双子は双方とも菫色の瞳で、髪型と髪色以外の外見はほぼ同じなので、見た目でわかる違いがあるのは正直助かる。そしてこの二人、ずば抜けて可愛いわけではないが、年齢相応の体躯でなんか普通に可愛らしい。
そもそもこの世界、何故か容姿のレベルが非常に高く、貴族ともなると更に見目麗しい人物がわんさかいる。なので、双子も十分可愛いのだが、この世界的な感覚では『中の上』といったところだろう。
そんな二人もなかなか筋が良く、上流学院入学前にしっかり魔力素の錬成と放出をやって退けた。
今は魔力制御を重点的に覚えさせているところだ。
「明日から上流学院が始まるけど、シェーンハイトのこと、よろしく頼むよ」
「はい。お任せください」
「君が推測していた、あの事件の本当の狙いがシェーンハイトであった可能性は否定できない。

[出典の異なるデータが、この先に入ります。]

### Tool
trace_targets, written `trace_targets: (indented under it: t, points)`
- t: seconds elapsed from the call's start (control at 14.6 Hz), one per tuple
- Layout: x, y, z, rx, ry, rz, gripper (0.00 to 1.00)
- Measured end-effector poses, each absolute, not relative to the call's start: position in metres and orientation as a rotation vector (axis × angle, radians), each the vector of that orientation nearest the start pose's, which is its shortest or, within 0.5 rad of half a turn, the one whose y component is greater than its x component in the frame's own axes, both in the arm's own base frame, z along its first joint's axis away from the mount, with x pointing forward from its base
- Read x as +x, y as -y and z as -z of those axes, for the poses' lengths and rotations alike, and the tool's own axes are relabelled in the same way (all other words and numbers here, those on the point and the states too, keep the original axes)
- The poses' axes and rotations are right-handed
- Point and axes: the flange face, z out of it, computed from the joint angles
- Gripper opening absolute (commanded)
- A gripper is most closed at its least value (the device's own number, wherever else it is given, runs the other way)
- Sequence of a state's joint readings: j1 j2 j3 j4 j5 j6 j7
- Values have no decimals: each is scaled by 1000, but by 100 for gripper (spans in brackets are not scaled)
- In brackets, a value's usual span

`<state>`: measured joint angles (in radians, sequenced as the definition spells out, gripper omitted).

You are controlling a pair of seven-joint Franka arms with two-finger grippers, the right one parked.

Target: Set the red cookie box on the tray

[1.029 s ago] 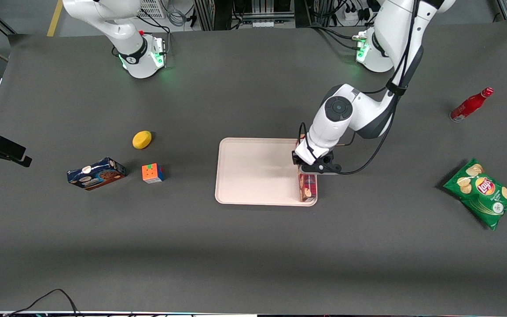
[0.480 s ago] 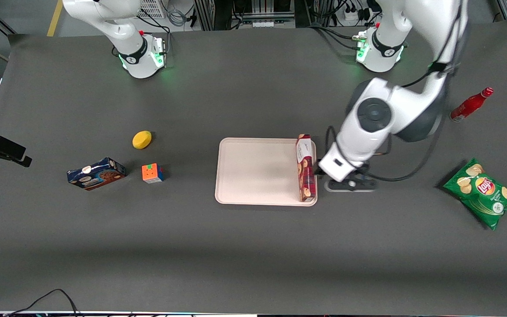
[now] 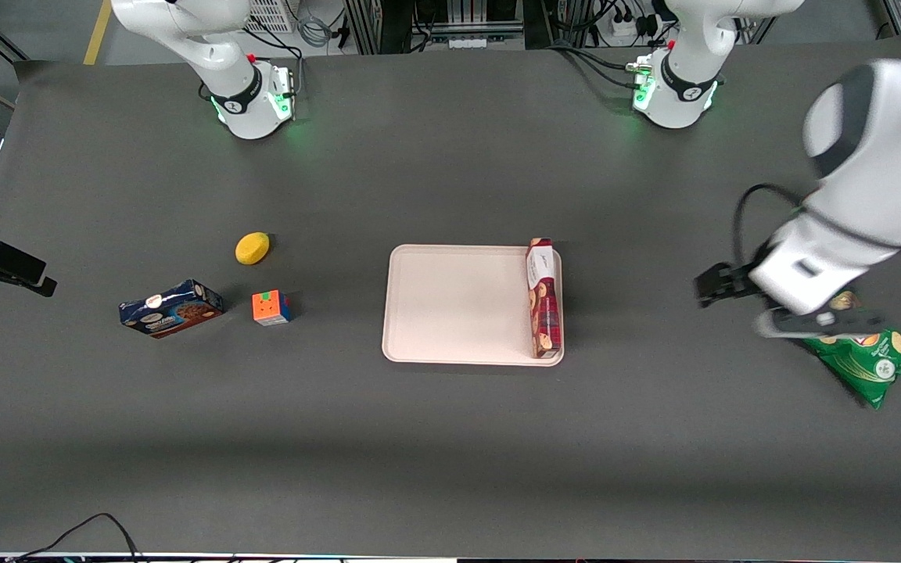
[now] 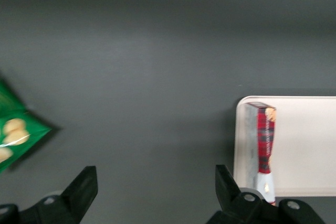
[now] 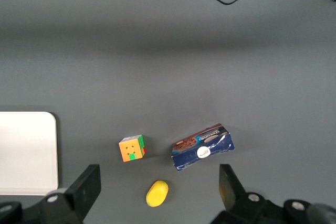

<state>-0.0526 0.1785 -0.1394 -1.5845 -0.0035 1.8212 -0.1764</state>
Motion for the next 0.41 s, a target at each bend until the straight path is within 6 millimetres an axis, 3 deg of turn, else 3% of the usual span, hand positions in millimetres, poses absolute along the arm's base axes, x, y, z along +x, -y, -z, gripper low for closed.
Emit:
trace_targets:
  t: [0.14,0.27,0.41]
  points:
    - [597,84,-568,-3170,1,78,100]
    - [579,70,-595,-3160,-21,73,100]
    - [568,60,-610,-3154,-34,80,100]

そして、学院内での警護は生徒にしかできないとなると、君に頼らざるを得ない状況だ。そうなると、襲撃者も生徒となるわけだけど、生徒だから弱い、とは言い切れないからね」
「そうですね。常に気を張っておきます」
上流学院の入学は王女救出の褒美だったわけだが、そんな建前はすっかりなかったように警護を任された。
だが、俺とてシェーンハイトは守ってあげたいと思っている。何せ、俺のアイドルであるアーデルハイトの娘で、シェーンハイトもまた俺のアイドルなのだから。ならば、しっかり守り通すのみだ。
「それから、魔法の存在は頼もしくあるが、敵に回すと恐ろしくもある」
「私は自分が魔法使いなのでわかりませんが、魔法を使えない方からしたら、そういった認識なのでしょうか?」
「僕はそう思うよ。だから、魔法の情報は君の望むとおり極秘情報とする。君なら心配要らないと思うけれど、くれぐれも魔法の存在を公にしないように」
「それでしたら、私はアルトゥール様が心配なさる以上に警戒しておりますので、ご安心ください」
「うむ。よろしく頼むよ」
こうして、この世界での二度目……いや、冒険者学校を含めれば三度目の学生生活が始まることとなった。